Asser fills in some of the detail. The brother, whom we might suggest was Ubba, unheard of since the campaign of 871, had overwintered in Dyfed, across the estuary of the River Severn, ‘slaughtering many Christians there’. Asser names the fortress which the Norse attacked as Cynuit (Countisbury in English), just east of the port at Lynmouth. Drawing, presumably, on knowledge from his own Welsh correspondents and from personal acquaintance with the geography, the Welsh bishop describes how the invaders besieged the naturally defensible position; how the garrison broke out of their hastily prepared defences and ‘by virtue of their aggressiveness, from the very outset they overwhelmed the enemy’.37

Ælfred’s winter in the remote fastnesses of the Somerset levels has become a legendary hero-in-exile tale, like Robert Bruce and the spider or Julius Caesar and the Cilician pirates. For Asser, it is likely to have echoed his belief that Ælfred was a latter-day King David, the biblical exemplar for youngest sons and righteous giant-slayers. The Chronicle is terse in the extreme; but the drama needs no embellishment.

7 þæs on Eastron worhte Ælfred cyning lytle werede geweorc æt Æþelingaeigge, 7 of þam geweorce was winnende wiþ þone here, 7 Sumursætna se dæl, se þær niehst wæs.

And the Easter≈≈ after, King Ælfred with a small company built a fortification at Athelney, and from that fortification, with the men of that part of Somerset nearest to it, he continued fighting against the Host.38

Athelney is a small prominence in the Somerset levels, still an island in the ninth century and periodically surrounded by floodwaters into recent times. At its highest point it rises no more than 40 feet (12 m) above sea level. It was connected westwards to the small village of Lyng by a causeway, and less than a mile away to the south, on a long spit of higher ground, perches the small village of Stoke St Gregory. It is a landscape of few trees, apart from the ubiquitous pollarded willows that line the innumerable drains and narrow, canalized rivers of the peatlands. Athelney farm, an elegant red brick structure framed by sky and Scots pines, bears a nineteenth-century monument to Ælfred’s stay there. From it, on a bleak late winter’s morning, the mind’s eye allows the flat grassy fields around, drained by innumerable grid lines of catchwater, lode and rhyne fringed with sedge and willows, to disappear beneath dark waters reflecting only matt clouds, and a bleaker aspect for a king without a kingdom can scarcely be imagined.

Æðelweard’s Chronicle masterfully understates the position: ‘King Ælfred, indeed, was then in greater straits than was befitting.’39 But he adds a significant detail: that the beleaguered king was accompanied by a new ealdorman of Somerset, Æðelnoth, with a ‘small force’.40 Somerset, then, remained loyal. Asser, with the benefit of more direct knowledge, describes frequent raiding parties sent out from Athelney to forage and to gather intelligence, not just from the Host but from those who had submitted to the invaders. If, as we understand it, Wiltshire and Hampshire had fallen and only Somerset, Devon and perhaps Dorset remained loyal to Ælfred, his circumstances were straitened indeed.

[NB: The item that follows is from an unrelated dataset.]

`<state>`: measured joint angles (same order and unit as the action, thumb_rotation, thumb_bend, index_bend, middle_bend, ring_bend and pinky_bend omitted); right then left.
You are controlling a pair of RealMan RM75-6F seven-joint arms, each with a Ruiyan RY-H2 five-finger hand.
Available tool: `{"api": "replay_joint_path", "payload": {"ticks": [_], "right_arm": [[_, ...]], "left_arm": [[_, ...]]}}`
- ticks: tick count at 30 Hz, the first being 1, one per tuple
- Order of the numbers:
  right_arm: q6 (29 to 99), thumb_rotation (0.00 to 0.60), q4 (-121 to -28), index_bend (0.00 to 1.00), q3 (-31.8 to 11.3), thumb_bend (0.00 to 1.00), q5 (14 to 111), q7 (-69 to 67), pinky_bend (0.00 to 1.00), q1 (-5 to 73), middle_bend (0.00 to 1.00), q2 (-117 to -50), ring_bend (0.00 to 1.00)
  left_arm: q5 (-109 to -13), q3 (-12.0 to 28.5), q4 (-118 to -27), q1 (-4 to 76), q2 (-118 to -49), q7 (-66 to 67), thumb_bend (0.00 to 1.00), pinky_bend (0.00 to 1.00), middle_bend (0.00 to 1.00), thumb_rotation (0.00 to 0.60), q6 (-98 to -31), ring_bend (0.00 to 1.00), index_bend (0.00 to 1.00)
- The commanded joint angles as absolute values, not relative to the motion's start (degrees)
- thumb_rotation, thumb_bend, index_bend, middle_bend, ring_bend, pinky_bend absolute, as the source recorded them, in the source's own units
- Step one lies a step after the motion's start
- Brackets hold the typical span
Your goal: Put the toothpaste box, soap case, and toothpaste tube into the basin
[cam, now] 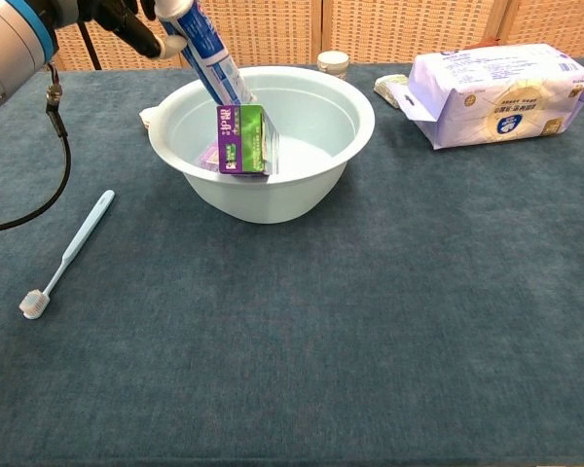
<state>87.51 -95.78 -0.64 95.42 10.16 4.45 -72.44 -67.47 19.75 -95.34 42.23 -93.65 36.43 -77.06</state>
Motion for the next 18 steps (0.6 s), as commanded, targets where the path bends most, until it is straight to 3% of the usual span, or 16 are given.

Remote places, like the haunts of robbers and wild beasts on the moors of Yorkshire41 or the marshy fenlands of East Anglia, the Vale of York and the Somerset levels, were profitable sources of fear and wonder in the Early Medieval imagination, inhabited by faeries, devils and unspeakable demons. The peaty levels that drained into the Wash—‘a dismal fen of immense size’ with its ‘black waters, overhung by fog’42—attracted pilgrims like St Guthlac, seekers after isolation, privation and risk. The great hall at Heorot, villa regalis of Beowulf’s legendary king Hrothgar, was beset by the abysmal monster Grendel, ‘ill-famed haunter of the marches of the land, who kept the moors, the fastness of the fens’.43

It is not beyond the realms of possibility, I think, that Grendel is the animal personification of that real killer of the marshes, the malarial mosquito, creeping up on unsuspecting warriors and carrying them off in their fighting prime, deprived of the glory of death in battle, to his grisly underworld. Recent research has shown a potentially very high level of mortality from malarial fever in Early Medieval fenlands.44 In mythologizing Ælfred’s sojourn in these lonely and unhealthy landscapes his hagiographers were not just preparing the ground for his miraculous survival and improbable final triumph; they were also tapping the dark recesses of the Early Medieval psyche.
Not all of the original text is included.